**To do**
Restate word for word the lines of the records below, starting at the line that contains "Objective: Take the" and ending at the line that contains "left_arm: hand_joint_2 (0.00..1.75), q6", with both of those lines included and nothing else.

*** Opening of Data ***

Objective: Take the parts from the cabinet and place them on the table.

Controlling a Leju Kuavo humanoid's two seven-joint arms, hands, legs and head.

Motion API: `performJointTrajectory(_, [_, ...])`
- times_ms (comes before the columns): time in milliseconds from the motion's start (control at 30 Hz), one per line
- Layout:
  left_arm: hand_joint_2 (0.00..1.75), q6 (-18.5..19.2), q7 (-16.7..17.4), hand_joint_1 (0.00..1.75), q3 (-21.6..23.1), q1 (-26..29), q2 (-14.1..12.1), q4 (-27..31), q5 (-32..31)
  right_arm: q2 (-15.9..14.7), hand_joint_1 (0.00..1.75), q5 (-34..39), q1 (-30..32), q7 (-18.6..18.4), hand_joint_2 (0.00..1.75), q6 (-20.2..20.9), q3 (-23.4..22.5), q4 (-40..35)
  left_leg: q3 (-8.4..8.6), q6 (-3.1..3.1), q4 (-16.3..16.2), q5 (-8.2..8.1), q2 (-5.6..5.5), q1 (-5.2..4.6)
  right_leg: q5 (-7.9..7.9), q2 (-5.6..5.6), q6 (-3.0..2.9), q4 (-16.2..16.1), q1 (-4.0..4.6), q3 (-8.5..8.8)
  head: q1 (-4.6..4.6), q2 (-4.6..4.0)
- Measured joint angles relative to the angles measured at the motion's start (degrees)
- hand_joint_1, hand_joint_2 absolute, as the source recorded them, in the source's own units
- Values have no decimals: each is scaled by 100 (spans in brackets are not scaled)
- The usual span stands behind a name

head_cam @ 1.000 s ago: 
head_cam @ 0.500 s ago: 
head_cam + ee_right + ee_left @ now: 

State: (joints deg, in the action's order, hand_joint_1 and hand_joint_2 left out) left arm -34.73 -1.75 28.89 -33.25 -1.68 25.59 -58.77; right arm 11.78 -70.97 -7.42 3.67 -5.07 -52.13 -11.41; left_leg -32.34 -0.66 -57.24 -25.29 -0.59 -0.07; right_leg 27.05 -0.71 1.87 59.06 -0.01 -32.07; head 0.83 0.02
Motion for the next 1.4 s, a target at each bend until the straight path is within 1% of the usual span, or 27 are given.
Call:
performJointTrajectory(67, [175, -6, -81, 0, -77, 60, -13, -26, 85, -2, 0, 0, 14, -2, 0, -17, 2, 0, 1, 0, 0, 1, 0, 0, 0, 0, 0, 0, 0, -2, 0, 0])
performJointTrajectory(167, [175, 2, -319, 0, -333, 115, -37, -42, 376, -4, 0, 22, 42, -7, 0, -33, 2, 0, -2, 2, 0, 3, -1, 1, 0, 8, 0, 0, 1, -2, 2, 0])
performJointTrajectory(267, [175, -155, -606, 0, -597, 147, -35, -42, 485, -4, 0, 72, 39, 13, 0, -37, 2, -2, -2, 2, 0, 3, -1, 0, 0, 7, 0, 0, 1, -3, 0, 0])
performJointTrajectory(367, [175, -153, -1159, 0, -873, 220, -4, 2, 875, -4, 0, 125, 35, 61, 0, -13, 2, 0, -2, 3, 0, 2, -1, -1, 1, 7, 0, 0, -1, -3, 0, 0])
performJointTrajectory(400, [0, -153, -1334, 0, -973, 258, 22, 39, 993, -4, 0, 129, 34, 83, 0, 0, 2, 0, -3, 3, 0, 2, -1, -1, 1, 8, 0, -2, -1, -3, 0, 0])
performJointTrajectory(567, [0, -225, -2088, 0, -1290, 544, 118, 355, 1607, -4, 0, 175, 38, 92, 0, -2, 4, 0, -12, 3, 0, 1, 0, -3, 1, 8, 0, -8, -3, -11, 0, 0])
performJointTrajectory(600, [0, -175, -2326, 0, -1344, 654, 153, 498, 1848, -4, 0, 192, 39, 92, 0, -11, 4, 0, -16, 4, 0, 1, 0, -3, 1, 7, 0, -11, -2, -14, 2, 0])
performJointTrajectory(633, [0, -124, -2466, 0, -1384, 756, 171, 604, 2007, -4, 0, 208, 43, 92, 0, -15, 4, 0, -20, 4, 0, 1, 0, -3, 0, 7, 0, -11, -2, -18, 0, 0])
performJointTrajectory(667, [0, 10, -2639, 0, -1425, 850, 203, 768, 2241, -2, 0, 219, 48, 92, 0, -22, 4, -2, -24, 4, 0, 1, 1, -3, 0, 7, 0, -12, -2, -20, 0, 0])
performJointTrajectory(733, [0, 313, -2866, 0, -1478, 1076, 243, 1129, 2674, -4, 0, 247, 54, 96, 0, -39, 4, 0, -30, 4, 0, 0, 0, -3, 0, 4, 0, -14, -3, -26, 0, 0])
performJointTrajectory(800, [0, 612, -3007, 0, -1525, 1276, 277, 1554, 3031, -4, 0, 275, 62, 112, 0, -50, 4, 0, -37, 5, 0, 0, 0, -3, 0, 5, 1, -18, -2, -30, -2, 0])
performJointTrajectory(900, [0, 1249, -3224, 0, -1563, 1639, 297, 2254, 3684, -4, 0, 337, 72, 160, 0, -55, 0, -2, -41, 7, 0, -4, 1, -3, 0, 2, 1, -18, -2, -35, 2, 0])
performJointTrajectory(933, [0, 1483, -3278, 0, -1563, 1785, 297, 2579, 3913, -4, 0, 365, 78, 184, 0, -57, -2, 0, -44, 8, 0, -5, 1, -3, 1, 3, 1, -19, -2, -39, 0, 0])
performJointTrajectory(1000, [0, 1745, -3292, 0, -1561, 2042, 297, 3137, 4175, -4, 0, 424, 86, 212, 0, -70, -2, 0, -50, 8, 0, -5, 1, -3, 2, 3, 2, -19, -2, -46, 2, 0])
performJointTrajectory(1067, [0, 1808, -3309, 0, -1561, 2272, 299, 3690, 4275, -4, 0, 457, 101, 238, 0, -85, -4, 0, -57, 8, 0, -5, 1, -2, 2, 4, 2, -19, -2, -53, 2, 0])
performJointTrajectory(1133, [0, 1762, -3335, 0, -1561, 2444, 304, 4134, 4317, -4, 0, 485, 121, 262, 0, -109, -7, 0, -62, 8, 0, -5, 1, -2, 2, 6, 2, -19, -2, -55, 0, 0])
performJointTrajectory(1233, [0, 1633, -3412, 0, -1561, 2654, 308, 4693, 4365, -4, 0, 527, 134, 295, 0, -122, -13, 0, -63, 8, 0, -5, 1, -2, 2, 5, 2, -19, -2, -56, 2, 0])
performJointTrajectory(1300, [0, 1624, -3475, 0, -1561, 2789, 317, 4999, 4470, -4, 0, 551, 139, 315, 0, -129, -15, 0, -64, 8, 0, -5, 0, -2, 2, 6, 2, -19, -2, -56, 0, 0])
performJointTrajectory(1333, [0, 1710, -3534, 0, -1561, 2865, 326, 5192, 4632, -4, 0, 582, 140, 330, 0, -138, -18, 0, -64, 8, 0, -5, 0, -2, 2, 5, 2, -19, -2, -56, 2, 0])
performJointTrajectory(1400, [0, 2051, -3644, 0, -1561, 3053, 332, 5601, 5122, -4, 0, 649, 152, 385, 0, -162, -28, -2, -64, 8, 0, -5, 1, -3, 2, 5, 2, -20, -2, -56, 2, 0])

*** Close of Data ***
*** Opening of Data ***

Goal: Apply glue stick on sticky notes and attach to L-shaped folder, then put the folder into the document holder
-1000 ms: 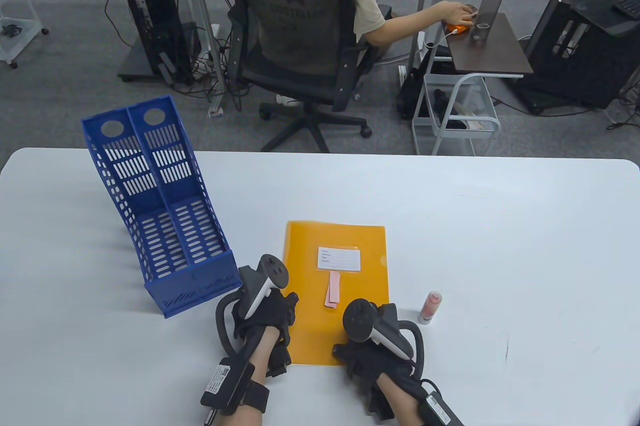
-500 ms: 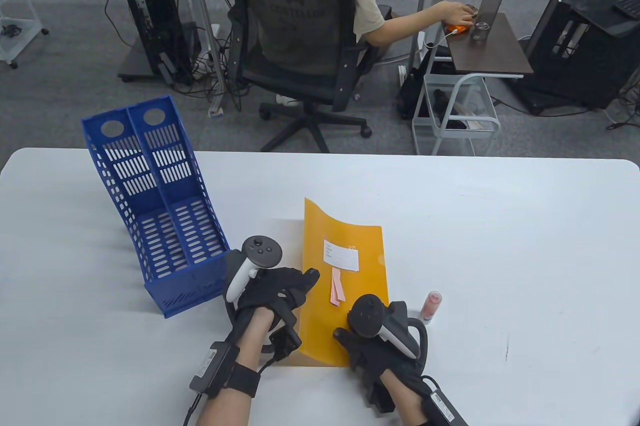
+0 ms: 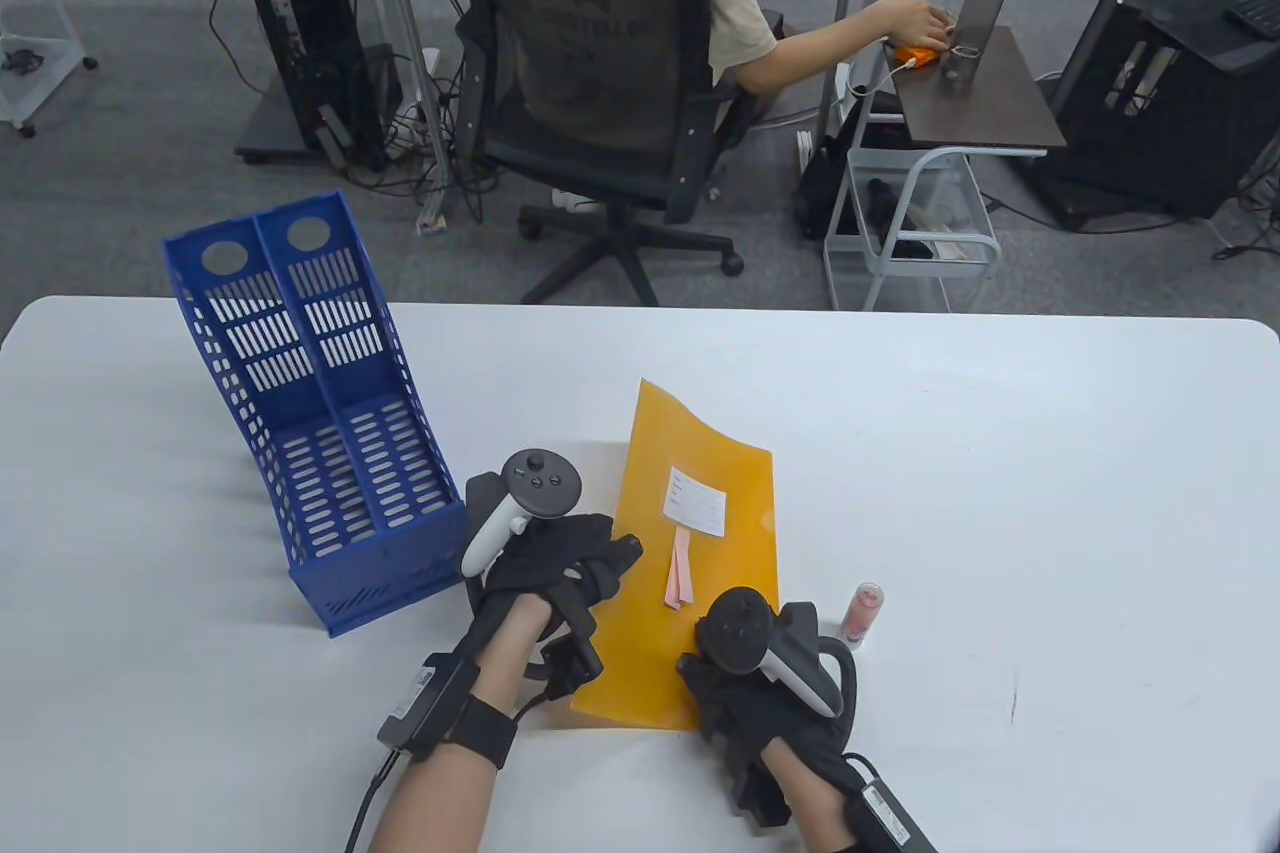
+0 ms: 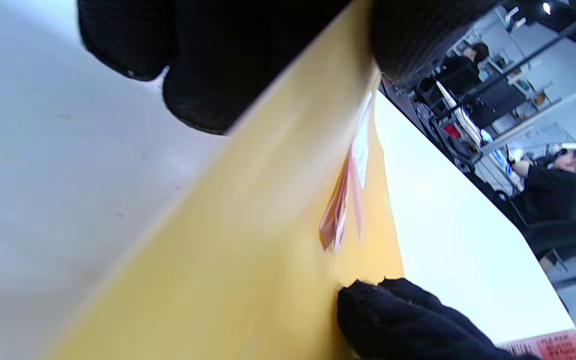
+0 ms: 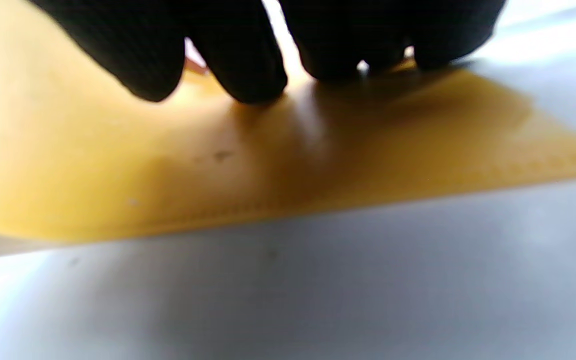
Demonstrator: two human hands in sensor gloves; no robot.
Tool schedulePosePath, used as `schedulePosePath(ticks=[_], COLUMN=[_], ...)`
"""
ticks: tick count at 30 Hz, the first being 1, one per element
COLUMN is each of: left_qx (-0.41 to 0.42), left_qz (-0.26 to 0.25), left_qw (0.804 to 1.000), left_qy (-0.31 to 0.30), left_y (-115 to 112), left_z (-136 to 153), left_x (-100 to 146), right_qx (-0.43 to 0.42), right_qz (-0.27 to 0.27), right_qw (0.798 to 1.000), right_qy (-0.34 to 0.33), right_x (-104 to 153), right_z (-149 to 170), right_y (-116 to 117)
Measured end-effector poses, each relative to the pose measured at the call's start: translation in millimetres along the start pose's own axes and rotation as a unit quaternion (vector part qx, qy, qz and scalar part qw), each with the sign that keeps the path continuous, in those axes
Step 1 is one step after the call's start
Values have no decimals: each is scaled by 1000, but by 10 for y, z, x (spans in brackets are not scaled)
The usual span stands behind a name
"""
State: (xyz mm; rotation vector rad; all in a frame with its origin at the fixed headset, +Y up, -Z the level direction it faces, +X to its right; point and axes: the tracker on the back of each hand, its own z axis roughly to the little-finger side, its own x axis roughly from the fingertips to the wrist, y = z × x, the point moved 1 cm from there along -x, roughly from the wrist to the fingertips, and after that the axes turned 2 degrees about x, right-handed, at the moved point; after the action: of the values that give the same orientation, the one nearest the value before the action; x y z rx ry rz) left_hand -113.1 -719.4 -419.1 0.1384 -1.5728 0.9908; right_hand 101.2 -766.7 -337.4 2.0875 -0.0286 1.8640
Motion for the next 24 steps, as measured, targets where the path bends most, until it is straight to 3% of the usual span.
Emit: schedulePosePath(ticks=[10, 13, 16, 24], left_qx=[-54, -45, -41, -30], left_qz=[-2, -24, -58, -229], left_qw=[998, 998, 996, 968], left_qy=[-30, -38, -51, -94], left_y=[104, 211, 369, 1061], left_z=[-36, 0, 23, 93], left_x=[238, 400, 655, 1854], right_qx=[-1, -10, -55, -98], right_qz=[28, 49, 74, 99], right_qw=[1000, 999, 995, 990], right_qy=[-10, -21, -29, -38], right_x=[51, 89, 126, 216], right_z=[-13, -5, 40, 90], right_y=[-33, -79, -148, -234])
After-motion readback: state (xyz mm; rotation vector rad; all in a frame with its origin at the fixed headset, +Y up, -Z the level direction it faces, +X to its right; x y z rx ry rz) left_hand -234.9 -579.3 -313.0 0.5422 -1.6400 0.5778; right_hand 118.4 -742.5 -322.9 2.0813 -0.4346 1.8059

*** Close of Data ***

**Task output**
Objective: Take the parts from the cabinet and place them on the table.

Controlling a Leju Kuavo humanoid's two seven-joint arms, hands, legs and head.

Motion API: `performJointTrajectory(_, [_, ...])`
- times_ms (comes before the columns): time in milliseconds from the motion's start (control at 30 Hz), one per line
- Layout:
  left_arm: hand_joint_2 (0.00..1.75), q6 (-18.5..19.2), q7 (-16.7..17.4), hand_joint_1 (0.00..1.75), q3 (-21.6..23.1), q1 (-26..29), q2 (-14.1..12.1), q4 (-27..31), q5 (-32..31)

The output given is complete.